Guijoso
- Type: Vino de Pago
- Country: Spain

= Guijoso =

Spanish wine region

Guijoso is a Vino de Pago from Spain. This is the highest category on the quality scale of Spanish wines and means that in addition to having a proven track record of consistent quality, the wines have to be both produced from estate-grown grapes and also have to be processed and aged in a winery (bodega) located on the estate.

The winery and vineyards are in the Guijoso estate, located in the municipality of El Bonillo, in the province of Albacete (Castile-La Mancha, Spain) and acquired its status in April 2005. It is very close to the Lagunas de Ruidera, an area of wetlands and natural reserve, and is the source of the river Pinilla.
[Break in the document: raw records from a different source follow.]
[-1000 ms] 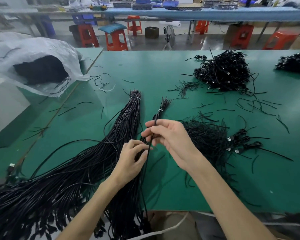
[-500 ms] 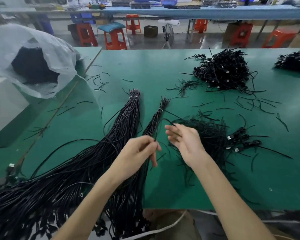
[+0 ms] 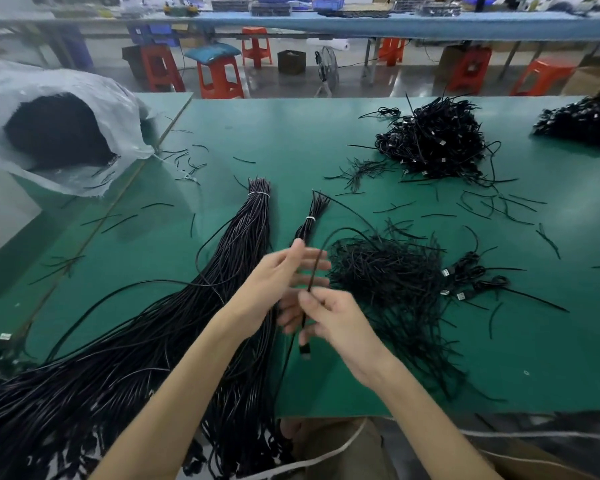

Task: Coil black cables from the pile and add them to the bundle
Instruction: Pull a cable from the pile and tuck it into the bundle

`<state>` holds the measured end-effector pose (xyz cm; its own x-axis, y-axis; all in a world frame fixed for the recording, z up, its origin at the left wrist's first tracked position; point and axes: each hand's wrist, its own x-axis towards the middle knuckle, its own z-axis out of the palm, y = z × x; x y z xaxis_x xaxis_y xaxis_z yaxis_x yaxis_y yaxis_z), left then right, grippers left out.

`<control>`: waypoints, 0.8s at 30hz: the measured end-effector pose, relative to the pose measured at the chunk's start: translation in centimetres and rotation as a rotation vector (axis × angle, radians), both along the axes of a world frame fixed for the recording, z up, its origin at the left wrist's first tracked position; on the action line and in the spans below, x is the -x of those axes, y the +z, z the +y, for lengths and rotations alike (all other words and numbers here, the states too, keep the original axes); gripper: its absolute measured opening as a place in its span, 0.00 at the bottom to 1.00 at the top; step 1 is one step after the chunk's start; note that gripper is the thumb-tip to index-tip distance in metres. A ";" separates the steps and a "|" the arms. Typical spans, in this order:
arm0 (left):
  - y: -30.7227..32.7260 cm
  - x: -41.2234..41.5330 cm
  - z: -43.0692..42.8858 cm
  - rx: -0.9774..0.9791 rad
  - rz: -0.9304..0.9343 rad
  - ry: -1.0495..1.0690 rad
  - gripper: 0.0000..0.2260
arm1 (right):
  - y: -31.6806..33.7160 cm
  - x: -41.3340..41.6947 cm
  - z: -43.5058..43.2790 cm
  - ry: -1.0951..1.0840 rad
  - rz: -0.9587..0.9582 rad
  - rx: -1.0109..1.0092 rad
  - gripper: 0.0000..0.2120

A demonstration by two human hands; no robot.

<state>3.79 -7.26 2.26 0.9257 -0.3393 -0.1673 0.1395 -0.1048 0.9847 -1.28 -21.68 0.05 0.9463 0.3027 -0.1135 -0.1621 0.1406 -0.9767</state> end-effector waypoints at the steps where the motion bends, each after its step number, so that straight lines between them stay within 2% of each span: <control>1: -0.8 0.4 0.5 0.048 0.049 -0.036 0.24 | 0.4 -0.2 -0.3 -0.032 -0.004 -0.084 0.14; 4: -3.0 1.4 1.7 0.162 0.164 -0.116 0.27 | 1.1 -1.1 -1.3 -0.127 0.052 -0.436 0.14; 6: -3.9 2.2 2.2 0.221 0.188 -0.194 0.23 | 1.1 -1.7 -1.6 -0.203 0.081 -0.561 0.14; 8: -4.5 2.9 2.7 0.260 0.157 -0.197 0.18 | 0.7 -2.0 -1.6 -0.255 0.091 -0.550 0.14; 10: -4.6 2.8 3.2 0.335 0.138 -0.077 0.14 | -0.2 -1.9 -1.3 -0.286 0.106 -0.476 0.13; 13: -4.4 2.3 3.6 0.565 0.198 0.118 0.12 | -1.5 -1.1 -0.6 -0.289 0.134 -0.326 0.13; 18: -4.5 2.5 2.7 0.745 0.318 0.254 0.10 | -2.0 0.1 0.2 -0.165 0.199 -0.350 0.13; 20: -4.4 2.8 2.1 0.734 0.343 0.270 0.14 | -2.3 0.4 0.4 -0.149 0.201 -0.353 0.13; 24: -4.1 3.3 1.0 0.600 0.264 0.201 0.21 | -2.8 0.7 0.3 -0.134 0.233 -0.292 0.14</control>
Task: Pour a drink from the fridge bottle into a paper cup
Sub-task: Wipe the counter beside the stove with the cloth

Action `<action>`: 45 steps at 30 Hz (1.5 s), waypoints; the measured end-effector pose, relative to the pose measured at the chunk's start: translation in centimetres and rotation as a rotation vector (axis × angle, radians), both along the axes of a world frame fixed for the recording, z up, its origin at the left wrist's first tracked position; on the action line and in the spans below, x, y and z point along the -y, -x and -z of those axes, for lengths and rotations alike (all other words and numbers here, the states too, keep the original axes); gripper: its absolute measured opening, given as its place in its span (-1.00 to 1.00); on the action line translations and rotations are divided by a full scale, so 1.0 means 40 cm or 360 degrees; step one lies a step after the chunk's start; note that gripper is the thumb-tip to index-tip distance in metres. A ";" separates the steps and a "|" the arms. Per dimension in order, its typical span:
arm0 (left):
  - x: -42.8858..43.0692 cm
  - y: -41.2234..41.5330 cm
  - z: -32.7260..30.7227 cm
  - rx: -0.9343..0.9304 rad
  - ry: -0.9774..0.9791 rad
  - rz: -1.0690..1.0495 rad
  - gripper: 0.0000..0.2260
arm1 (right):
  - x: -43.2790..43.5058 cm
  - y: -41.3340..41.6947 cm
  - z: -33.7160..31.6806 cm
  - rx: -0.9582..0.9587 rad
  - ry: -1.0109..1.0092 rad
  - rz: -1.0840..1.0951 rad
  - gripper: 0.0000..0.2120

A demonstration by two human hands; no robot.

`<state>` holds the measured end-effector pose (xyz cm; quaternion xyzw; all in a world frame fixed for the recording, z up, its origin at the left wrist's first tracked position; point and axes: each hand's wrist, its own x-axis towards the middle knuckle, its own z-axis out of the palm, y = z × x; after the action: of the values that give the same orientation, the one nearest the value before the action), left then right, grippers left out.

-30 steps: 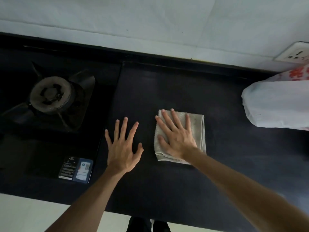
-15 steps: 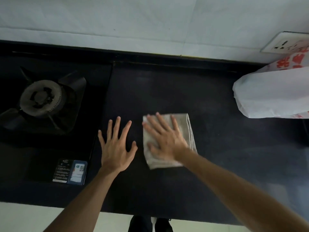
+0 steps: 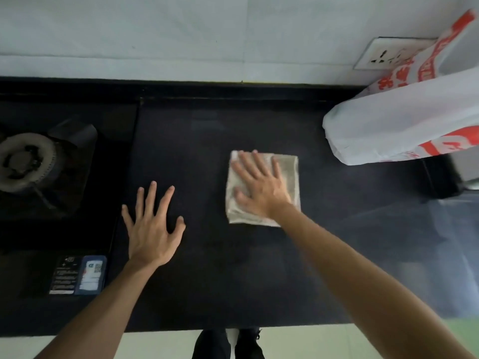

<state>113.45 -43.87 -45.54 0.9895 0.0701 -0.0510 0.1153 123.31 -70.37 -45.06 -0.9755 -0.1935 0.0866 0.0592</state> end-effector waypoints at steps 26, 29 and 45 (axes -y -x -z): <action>0.009 0.000 -0.001 -0.0056 -0.0073 -0.0005 -0.34 | -0.126 0.134 -0.019 -0.0112 -0.0068 -0.0320 -0.30; 0.006 -0.005 -0.001 -0.0085 -0.0065 -0.0012 -0.34 | -0.123 -0.039 -0.006 -0.0088 -0.0027 -0.0271 -0.31; 0.011 -0.005 -0.005 -0.0107 -0.0074 -0.0025 -0.33 | -0.211 -0.275 -0.008 -0.0059 0.0123 -0.0545 -0.32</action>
<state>113.63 -44.29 -45.35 0.9891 0.0828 -0.0817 0.0902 134.30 -61.91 -44.75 -0.9281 -0.3521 0.1207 0.0097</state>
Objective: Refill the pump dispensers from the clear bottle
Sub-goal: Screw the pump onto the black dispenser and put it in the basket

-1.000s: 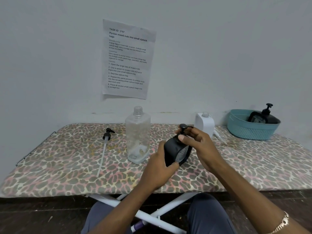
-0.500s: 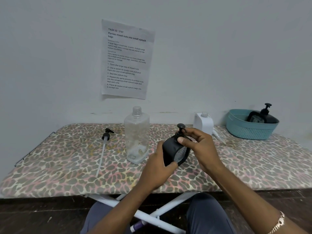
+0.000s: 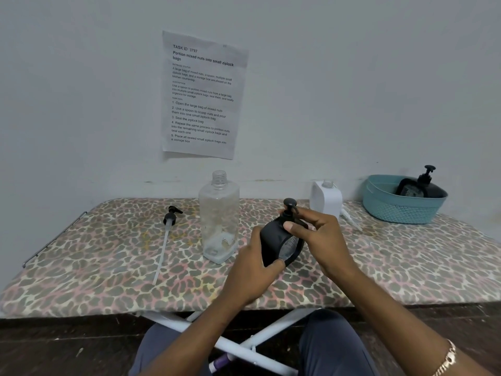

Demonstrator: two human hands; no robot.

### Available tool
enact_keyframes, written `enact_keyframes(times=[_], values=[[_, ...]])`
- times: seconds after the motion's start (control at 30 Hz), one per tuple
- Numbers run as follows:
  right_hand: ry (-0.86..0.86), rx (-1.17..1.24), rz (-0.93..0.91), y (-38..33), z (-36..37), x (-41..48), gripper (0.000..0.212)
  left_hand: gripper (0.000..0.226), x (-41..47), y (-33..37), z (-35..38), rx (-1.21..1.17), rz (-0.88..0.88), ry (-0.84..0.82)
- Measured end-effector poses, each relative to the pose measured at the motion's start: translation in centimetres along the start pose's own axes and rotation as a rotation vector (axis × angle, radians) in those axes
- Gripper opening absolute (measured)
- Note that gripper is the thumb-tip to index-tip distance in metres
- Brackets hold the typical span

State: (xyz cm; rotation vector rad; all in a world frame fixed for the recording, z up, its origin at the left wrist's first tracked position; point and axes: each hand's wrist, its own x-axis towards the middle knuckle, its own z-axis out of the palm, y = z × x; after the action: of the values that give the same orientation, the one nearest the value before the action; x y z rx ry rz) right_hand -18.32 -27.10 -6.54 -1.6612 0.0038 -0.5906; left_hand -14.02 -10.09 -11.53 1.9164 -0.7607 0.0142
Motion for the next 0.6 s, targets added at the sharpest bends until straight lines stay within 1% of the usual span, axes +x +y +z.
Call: enact_keyframes(times=[0.1, 0.2, 0.27, 0.4, 0.43, 0.6], values=[[0.065, 0.033, -0.007, 0.0, 0.1, 0.0, 0.034, 0.045, 0.0, 0.0, 0.0, 0.003, -0.006, -0.002], [0.066, 0.004, -0.027, 0.3, -0.1, 0.2, 0.03, 0.045, 0.1, 0.1, 0.0, 0.013, -0.007, 0.01], [0.039, -0.016, -0.028, 0.5, -0.3, 0.4, 0.029, 0.045, 0.1, 0.1, 0.0, 0.015, -0.009, 0.01], [-0.114, -0.119, 0.02, 0.5, -0.7, 1.0, 0.035, 0.044, 0.1, 0.1, 0.0, 0.007, -0.007, 0.005], [-0.129, -0.12, 0.028, 0.5, -0.7, 1.0, 0.036, 0.044, 0.1, 0.1, 0.0, 0.006, -0.005, 0.005], [-0.062, -0.021, 0.026, 0.5, -0.5, 0.8, 0.033, 0.044, 0.1, 0.2, 0.0, 0.009, 0.002, 0.005]])
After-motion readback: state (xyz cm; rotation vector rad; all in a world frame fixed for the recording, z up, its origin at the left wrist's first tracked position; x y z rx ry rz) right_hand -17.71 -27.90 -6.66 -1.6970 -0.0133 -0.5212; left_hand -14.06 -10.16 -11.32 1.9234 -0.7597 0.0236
The whole estate is about 3,000 ha in area. About half this area is cultivated and the other half is low mountain scrubland used for hunting. There are installations on the estate for livestock, olives, vines and the winery.

==History==
The first vines were planted in 1985, and the first wine released to the market was in 1990 with Cabernet Sauvignon grapes. The winery (bodega) was inaugurated in 1993.

==Vineyards==
At a height of about 1,000 m above sea level, the vineyards cover an area of 72 ha. The main white varieties planted are Chardonnay and Sauvignon blanc. The main red varieties are Cabernet Sauvignon, Merlot, Tempranillo and Syrah.

The vines are planted on trellises (en espaldera) and have a drip irrigation system.

As required by the legislation, the grapes used in making the estate wine must be grown on the estate itself.

==Climate==
The climate is continental (long hot dry summers, very cold winters).